Immunogenic and protective potentials of recombinant receptor binding domain and a C-terminal fragment of Clostridium botulinum neurotoxin type E

Clostridium Botulinum Type E neurotoxin heavy chain consists of two domains: the translocation domain as the N-terminal half and the binding domain as the C-terminal half (Hc). One effective way to neutralize botulinum neurotoxin is to inhibit binding of this toxin to neuromuscular synapses with antibodies against binding domain.
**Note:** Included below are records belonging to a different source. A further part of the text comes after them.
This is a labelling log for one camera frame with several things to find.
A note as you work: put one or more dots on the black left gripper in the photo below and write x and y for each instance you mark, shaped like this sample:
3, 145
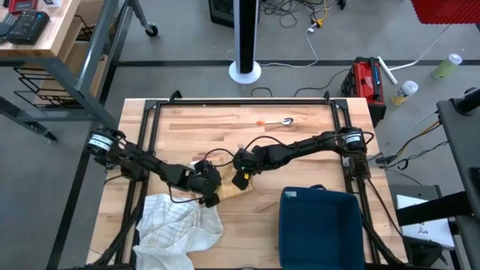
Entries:
204, 178

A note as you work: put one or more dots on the black aluminium table frame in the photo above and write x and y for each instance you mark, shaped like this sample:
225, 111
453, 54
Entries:
232, 101

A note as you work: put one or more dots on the black floor box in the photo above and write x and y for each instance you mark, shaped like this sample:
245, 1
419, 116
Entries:
221, 11

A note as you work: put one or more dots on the navy fabric storage bin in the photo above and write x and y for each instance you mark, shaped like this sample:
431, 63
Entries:
322, 232

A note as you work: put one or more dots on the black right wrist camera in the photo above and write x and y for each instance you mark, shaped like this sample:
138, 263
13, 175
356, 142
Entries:
240, 180

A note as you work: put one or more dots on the white waffle towel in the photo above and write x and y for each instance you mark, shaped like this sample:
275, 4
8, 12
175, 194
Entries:
168, 236

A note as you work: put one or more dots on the small white box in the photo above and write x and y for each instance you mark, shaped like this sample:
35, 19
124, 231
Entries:
51, 2

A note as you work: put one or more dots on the yellow checked towel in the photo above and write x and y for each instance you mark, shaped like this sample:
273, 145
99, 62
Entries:
234, 187

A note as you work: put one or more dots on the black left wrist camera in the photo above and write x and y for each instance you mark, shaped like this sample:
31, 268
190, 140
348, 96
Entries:
212, 200

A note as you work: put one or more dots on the black keypad device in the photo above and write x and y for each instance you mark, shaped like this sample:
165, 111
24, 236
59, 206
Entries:
27, 28

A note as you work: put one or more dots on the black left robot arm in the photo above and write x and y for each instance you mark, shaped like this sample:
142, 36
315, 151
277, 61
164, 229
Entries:
142, 161

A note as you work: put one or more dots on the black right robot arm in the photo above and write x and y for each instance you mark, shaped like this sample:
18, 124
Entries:
311, 144

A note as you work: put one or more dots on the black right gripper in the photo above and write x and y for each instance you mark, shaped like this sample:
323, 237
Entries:
247, 161

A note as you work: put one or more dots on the wooden workbench grey frame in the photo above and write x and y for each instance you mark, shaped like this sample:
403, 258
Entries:
37, 41

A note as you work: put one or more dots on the red black tool case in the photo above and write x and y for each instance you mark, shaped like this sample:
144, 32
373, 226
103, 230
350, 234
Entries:
364, 80

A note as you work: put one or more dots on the red foam panel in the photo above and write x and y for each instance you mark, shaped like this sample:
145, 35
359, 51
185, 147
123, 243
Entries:
446, 9

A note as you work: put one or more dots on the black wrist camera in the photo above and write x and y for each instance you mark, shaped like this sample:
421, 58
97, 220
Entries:
240, 180
212, 200

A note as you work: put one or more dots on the green wipes canister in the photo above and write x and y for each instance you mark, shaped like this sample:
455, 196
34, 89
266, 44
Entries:
446, 66

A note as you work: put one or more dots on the white plastic tube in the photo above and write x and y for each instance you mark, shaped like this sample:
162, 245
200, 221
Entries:
387, 69

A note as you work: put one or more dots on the red flat device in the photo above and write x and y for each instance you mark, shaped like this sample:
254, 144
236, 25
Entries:
21, 5

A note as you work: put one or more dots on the white paper sheet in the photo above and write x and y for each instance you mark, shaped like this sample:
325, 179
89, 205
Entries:
431, 230

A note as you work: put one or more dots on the black caster wheel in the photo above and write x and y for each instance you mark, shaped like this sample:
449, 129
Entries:
151, 30

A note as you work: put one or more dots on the grey equipment cart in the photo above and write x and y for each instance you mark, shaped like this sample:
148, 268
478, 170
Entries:
461, 150

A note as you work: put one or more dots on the yellow white wipes canister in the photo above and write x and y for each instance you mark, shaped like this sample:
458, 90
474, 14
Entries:
404, 92

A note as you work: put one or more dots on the orange power plug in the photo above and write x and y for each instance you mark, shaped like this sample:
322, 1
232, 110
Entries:
317, 21

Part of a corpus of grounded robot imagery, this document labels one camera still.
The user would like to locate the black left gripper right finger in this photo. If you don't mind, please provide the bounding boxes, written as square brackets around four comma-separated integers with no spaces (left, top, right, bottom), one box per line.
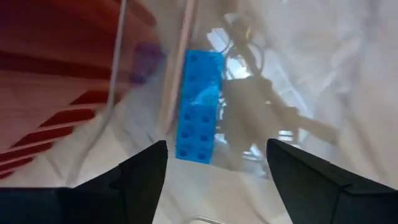
[266,138,398,224]

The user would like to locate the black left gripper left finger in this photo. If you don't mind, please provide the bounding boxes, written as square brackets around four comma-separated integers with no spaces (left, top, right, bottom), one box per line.
[0,139,169,224]

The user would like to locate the clear plastic container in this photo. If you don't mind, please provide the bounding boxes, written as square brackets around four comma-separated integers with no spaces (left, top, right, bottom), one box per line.
[65,0,398,224]

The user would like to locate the large red plastic bin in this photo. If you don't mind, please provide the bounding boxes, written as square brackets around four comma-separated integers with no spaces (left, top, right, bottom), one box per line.
[0,0,160,181]

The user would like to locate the large blue toy block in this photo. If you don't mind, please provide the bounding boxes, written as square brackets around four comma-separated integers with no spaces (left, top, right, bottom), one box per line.
[175,49,225,165]

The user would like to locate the purple toy block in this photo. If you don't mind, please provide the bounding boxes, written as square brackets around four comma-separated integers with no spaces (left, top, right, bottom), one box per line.
[129,42,166,85]

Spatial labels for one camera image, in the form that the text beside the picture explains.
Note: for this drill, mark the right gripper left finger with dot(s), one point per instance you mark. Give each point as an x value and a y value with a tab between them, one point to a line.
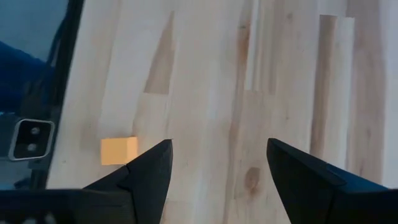
124	199

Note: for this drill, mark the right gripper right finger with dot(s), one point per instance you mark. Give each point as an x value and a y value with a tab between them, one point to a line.
311	193

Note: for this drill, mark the small orange cube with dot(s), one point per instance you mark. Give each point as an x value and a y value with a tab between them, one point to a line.
118	151

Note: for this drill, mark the table-level camera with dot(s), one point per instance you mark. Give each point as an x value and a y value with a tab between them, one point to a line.
31	140

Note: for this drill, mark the black aluminium table frame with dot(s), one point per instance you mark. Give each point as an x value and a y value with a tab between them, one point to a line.
62	77

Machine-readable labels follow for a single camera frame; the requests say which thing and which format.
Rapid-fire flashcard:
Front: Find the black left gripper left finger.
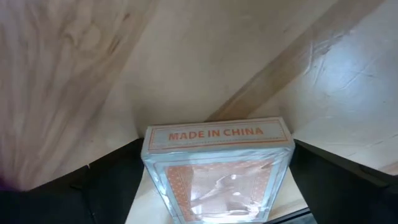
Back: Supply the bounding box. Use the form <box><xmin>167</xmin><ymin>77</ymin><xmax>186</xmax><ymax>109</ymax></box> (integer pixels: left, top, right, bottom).
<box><xmin>18</xmin><ymin>139</ymin><xmax>146</xmax><ymax>224</ymax></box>

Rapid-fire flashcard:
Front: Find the salmon pink playing card box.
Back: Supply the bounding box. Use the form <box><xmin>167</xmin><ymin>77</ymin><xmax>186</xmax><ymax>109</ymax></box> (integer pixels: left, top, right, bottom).
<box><xmin>141</xmin><ymin>117</ymin><xmax>295</xmax><ymax>224</ymax></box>

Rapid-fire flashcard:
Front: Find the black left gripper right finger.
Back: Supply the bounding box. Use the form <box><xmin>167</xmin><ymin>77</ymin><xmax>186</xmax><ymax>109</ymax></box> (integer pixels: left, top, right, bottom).
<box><xmin>290</xmin><ymin>140</ymin><xmax>398</xmax><ymax>224</ymax></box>

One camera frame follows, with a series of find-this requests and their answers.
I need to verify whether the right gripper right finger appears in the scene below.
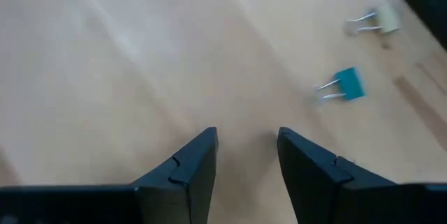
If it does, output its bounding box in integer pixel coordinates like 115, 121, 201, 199
277, 126, 402, 224

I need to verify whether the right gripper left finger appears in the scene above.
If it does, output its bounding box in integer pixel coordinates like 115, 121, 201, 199
133, 126, 220, 224

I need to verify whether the teal binder clip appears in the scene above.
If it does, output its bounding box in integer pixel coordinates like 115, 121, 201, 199
313, 66, 367, 106

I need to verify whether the cream binder clip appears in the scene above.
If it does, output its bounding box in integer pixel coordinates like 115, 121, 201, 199
344, 3, 402, 36

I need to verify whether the black mesh desk organizer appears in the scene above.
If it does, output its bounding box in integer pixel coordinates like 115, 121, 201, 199
400, 0, 447, 52

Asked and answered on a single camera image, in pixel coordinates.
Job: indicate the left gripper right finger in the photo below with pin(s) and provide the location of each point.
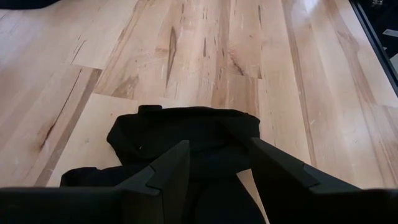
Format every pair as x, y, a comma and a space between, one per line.
311, 202

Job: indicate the black garment white Puma print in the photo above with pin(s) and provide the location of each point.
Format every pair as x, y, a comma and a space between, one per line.
186, 130

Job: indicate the black metal table frame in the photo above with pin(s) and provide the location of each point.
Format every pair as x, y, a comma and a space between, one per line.
373, 40

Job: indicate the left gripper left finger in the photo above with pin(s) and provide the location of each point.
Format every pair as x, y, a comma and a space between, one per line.
93, 205

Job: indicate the plain black garment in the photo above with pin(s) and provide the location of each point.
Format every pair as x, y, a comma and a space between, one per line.
25, 3

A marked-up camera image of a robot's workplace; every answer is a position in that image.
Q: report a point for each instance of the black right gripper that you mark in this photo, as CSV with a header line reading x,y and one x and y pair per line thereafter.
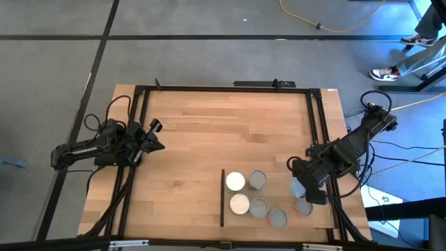
x,y
311,172

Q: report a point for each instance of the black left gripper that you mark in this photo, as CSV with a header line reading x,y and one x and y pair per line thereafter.
x,y
136,143

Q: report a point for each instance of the red and white labelled can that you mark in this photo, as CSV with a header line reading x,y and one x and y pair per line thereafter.
x,y
304,208

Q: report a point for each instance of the can with red black letters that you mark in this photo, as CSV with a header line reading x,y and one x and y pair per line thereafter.
x,y
297,187

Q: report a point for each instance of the yellow and pink can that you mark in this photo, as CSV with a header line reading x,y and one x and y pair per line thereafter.
x,y
278,218

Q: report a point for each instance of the Cherries can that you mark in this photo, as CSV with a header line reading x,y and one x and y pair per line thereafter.
x,y
239,203

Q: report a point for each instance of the Carrots can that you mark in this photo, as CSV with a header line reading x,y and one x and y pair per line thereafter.
x,y
235,181

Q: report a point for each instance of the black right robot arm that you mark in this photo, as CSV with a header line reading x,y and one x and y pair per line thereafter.
x,y
355,143

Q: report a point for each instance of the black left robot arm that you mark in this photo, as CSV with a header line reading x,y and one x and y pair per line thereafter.
x,y
87,150

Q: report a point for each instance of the black shelf side panel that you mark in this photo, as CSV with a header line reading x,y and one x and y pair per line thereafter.
x,y
222,198

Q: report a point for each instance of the white printed sheet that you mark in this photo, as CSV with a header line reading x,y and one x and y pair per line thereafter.
x,y
380,198

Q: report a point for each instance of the black bar device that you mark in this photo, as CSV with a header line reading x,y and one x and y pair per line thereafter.
x,y
258,84

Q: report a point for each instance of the black furniture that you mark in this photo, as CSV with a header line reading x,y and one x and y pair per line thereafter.
x,y
435,230

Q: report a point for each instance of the black stand base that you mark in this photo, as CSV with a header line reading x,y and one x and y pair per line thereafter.
x,y
400,89

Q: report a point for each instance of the blue tape scrap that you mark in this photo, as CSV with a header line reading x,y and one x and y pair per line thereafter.
x,y
14,162

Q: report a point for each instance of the person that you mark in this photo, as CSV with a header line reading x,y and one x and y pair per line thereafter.
x,y
421,57

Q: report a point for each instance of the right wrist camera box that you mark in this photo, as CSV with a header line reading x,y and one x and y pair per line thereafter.
x,y
295,166

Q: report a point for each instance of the silver metal bracket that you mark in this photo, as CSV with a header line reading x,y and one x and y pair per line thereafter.
x,y
129,243
322,247

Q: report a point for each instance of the black aluminium table frame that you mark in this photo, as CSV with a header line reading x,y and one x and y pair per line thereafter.
x,y
195,89

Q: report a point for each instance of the black frame beam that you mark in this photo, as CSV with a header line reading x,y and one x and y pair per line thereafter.
x,y
52,244

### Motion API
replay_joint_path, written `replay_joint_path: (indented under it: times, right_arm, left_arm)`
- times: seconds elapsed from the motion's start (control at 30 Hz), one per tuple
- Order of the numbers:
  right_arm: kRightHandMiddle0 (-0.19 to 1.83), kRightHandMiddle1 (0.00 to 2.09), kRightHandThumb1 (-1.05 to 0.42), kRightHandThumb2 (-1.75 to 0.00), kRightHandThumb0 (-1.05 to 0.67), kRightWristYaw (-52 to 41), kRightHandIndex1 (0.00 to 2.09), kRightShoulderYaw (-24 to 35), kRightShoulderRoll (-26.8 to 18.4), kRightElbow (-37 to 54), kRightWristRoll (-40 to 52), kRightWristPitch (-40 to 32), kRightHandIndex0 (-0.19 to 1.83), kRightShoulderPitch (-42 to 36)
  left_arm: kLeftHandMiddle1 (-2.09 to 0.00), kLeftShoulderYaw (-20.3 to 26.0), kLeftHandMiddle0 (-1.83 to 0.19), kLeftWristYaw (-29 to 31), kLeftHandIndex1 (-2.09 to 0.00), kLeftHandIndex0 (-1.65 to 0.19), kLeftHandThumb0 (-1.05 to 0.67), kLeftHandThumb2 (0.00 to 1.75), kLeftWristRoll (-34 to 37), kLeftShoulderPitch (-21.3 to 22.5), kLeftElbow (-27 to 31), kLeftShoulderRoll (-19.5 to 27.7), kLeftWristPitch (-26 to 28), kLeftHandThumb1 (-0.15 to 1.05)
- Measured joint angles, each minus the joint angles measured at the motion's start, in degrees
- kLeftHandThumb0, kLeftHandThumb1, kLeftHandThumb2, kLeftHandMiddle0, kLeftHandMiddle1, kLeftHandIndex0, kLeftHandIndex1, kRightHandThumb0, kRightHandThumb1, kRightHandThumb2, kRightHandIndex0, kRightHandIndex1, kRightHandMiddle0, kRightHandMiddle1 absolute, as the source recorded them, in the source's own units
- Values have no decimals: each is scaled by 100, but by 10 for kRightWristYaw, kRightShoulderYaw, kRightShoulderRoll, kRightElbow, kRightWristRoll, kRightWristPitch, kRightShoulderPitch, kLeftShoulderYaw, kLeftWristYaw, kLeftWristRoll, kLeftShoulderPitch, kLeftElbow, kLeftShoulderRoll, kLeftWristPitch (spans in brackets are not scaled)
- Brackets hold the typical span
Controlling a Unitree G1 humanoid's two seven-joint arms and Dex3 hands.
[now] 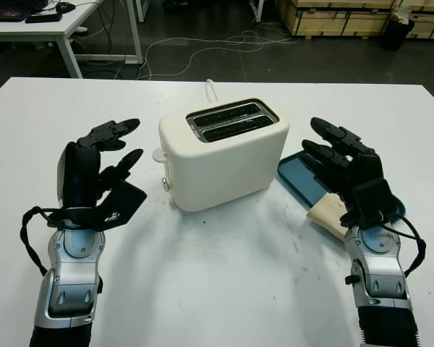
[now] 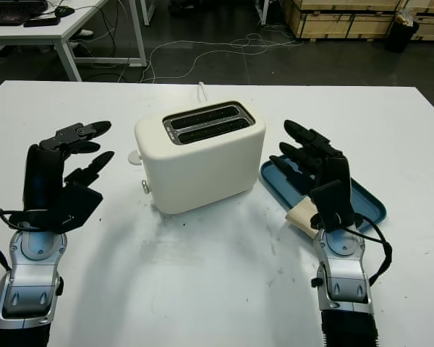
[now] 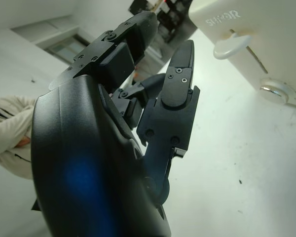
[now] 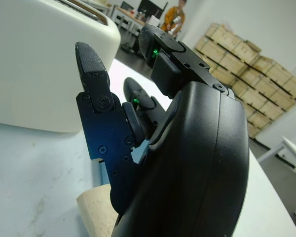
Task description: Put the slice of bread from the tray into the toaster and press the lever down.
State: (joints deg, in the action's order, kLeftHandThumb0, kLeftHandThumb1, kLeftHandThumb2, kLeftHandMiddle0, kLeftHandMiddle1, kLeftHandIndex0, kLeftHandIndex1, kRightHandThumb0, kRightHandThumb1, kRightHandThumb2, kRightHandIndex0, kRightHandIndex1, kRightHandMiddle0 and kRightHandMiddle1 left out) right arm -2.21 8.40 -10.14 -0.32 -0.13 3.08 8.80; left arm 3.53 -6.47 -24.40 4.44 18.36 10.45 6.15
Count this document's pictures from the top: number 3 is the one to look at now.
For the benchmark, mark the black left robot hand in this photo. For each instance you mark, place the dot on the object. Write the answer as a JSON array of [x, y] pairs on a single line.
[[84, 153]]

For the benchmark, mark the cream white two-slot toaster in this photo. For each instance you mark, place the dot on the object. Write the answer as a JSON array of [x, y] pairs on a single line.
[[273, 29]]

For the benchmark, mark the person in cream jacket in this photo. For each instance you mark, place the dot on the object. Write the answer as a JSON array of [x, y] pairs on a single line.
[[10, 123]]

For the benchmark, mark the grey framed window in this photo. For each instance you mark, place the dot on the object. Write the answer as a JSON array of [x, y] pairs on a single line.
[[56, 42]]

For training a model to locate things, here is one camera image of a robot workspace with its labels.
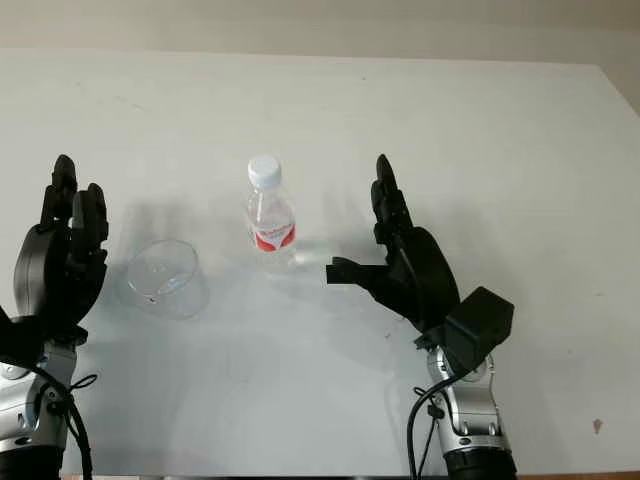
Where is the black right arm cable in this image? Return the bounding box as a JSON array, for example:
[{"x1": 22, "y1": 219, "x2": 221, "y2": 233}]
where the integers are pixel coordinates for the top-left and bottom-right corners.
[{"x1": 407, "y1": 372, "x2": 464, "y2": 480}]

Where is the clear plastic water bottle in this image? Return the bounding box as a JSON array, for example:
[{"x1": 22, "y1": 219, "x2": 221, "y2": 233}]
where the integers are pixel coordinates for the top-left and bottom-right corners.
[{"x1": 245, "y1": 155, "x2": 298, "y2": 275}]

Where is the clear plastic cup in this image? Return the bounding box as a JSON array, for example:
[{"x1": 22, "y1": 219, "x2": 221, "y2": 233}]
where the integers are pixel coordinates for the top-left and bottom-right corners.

Two synthetic genes, coding for Hc (the full length binding domain) and the c-terminal quarter of binding domain (HcQ), were cloned in pET-28a vector and over-expressed in E. coli BL21 (DE3) cells. These recombinant proteins were purified by affinity Ni-NTA column (under native condition). Mice were vaccinated with 2 mg of purified proteins, respectively; at step one with complete adjuvant, steps two and three with incomplete adjuvant and step four only with phosphate buffered saline (PBS). Enzyme-linked immunosorbent assay (ELISA) has been performed with mice serum samples 14 days following their third and final vaccination. Binding activity of the purified proteins to ganglioside and synaptotagmin II was analyzed by ELISA. The results showed that HcQ and Hc could bind with ganglioside. Based on challenge experiments it was revealed that HcQ, Hc and BoNT/E toxoid could give protections in mice challenged with 102, 104 and 105 minimum lethal dose (MLD) dose of BoNT/E.